In his latest piece, Tim Vickery looks at the scheduling problem in the Copa Libertadores.
Tim Vickery’s Notes From South America: To Keep Players, The Copa Libertadores Needs To Change
Argentina’s clubs would prefer the new, year long Copa Libertadores to be played from August to May, rather than the late January to late November format introduced last year.
It would make some sense. This year’s knock out stage got underway a month ago – just after Arthur of Gremio, Vinicius Junior of Flamengo, Lautaro Martinez of Racing and Marcelo Saracchi of River Plate were sold across the Atlantic. The Summer transfer window in Europe inevitably plucks away the brightest young talents in the Libertadores, as does it just as the action steps up a gear. An August to May campaign would avoid this danger.
Related: La Liga Transfers 2018
It would also work in the favour of the Argentines, since their club season follows the European format. But they are now isolated in South America.

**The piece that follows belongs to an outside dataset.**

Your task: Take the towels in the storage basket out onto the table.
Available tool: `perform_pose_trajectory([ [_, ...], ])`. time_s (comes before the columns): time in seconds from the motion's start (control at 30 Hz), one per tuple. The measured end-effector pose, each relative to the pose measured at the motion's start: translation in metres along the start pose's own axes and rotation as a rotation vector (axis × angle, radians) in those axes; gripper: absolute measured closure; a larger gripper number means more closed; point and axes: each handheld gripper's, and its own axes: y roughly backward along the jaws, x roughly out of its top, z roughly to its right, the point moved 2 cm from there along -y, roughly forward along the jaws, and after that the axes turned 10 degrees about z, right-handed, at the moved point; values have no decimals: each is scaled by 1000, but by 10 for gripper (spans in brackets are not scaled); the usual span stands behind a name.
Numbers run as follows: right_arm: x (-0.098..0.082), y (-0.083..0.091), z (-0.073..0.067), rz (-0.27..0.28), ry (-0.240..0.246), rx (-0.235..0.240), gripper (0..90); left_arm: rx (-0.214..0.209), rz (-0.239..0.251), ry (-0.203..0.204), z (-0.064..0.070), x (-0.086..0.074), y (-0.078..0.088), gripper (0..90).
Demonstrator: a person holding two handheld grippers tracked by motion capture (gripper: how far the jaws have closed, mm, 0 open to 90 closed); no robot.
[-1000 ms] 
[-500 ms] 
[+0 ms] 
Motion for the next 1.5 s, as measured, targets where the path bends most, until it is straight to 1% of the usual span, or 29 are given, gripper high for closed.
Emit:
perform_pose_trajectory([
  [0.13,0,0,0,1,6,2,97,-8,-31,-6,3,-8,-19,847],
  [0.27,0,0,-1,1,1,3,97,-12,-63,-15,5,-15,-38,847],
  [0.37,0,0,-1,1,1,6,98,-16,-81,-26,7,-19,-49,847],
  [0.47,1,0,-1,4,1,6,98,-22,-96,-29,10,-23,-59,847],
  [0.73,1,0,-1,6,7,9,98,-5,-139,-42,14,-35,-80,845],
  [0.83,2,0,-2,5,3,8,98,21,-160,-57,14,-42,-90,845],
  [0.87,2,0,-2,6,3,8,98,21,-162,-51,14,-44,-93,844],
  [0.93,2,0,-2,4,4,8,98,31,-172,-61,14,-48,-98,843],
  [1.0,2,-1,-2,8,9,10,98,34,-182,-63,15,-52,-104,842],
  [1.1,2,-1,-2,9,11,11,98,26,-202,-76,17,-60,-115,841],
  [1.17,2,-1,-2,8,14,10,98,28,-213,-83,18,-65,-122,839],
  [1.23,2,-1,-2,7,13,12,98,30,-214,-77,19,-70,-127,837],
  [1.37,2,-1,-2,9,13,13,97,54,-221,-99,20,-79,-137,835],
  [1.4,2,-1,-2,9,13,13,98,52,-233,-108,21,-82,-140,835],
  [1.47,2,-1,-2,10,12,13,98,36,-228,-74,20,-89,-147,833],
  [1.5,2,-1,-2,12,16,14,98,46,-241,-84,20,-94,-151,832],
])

Bolivia, Chile and Uruguay have all recently made the transition, joining the others on the continent who organise their domestic game on the basis of the calendar year. As it stands, the Argentines are at a disadvantage. When the knock out round kicked off a month ago, their clubs were not yet in competitive action. The domestic league season had yet to start. And so their teams, some with new coaches, all with new players, were undercooked for the most important game of the year so far.
This fairly basic piece of information seemed to be missing from much of the Brazilian press last week. The controversial Libertadores tie between Santos and Independiente was a Brazil v Argentina clash that brought dangerous levels of nationalism to the surface.
The first leg, a dire 0-0 draw, had been played in Argentina on August 21st, a fortnight after the other opening games in the round.
But the new Santos signing, Uruguayan World Cup midfielder Carlos Sanchez, should not have played. He was still carrying a suspension from his previous spell in South American football, back in 2015, when he was sent off while playing for River Plate.
Santos had checked the status of Sanchez on the Comet system of player registration, used by Conmebol (the South American Federation) but, bizarrely enough, not binding. According to the system, Sanchez was in the clear. Santos did not take the extra step of checking with Conmebol – as River Plate did with midfielder Bruno Zuculini, who also appeared in games where he should have been suspended. This proved a costly lapse by the Brazilians.
Independiente lodged a complaint, arguing that rules had been broken and that they had been forced to field an improvised defence to replace two suspended players.
Santos had not acted in bad faith, had made no attempt to gain an unfair advantage and the fault was not theirs alone. It may have been better to hand them a purely token form of punishment, like a small fine. But there was a powerful reason this was not going to happen. Earlier in the month, in a similar situation, Conmebol had punished Deportes Temuco of Chile for unwittingly fielding an ineligible player. A game they won – 2-1 away to San Lorenzo of Argentina – was awarded 3-0 to their opponents. It was always evident that the same thing was going to happen to Santos.
The verdict was announced on the morning of the second leg. This was clearly unsatisfactory. To be fair to Conmebol, time was tight. Just a week separated the two legs, so there was little space for due process. And the outcome did not come as a surprise, especially given the strength of the Temuco precedent. It is not true that Santos coach Cuca was preparing his team for a tie that would resume at 0-0, and then suddenly had to change his plans and chase a 3-0 deficit. This was always likely from the moment the disciplinary hearing was announced.
Of course, the judgement completely altered the tone of the second leg. Santos had been extremely poor in the first game; they did not manage a single shot, on or off target, and needed goalkeeper Vanderlei to make some sharp saves. But there is talent in the team, and would have fancied their chances had the return match kicked off with scores level. But right from the opening exchange it seemed clear that the team had little faith in overturning a three goal deficit. Independiente were the better side once more, missing a penalty and striking the underside of the bar. And inside the last ten minutes, it became clear that a significant number of Santos fans had lost hope.
A series of flares were lobbed onto the field, followed by a serious attempt at a mass pitch invasion. Security concerns meant that the referee was forced to abandon the game – opening Santos to the possibility of more punishment.
Disturbingly, some in the Brazilian media appeared to be condoning this outbreak of violence, which could easily have got out of hand. The Santos president has talked of taking the case to the Court of Arbitration for Sport – his case significantly undermined by the declaration of his own coach after the game. Cuca admitted that the club were at fault, having committed a basic error, and Santos have subsequently sacked the employee in charge of player registrations.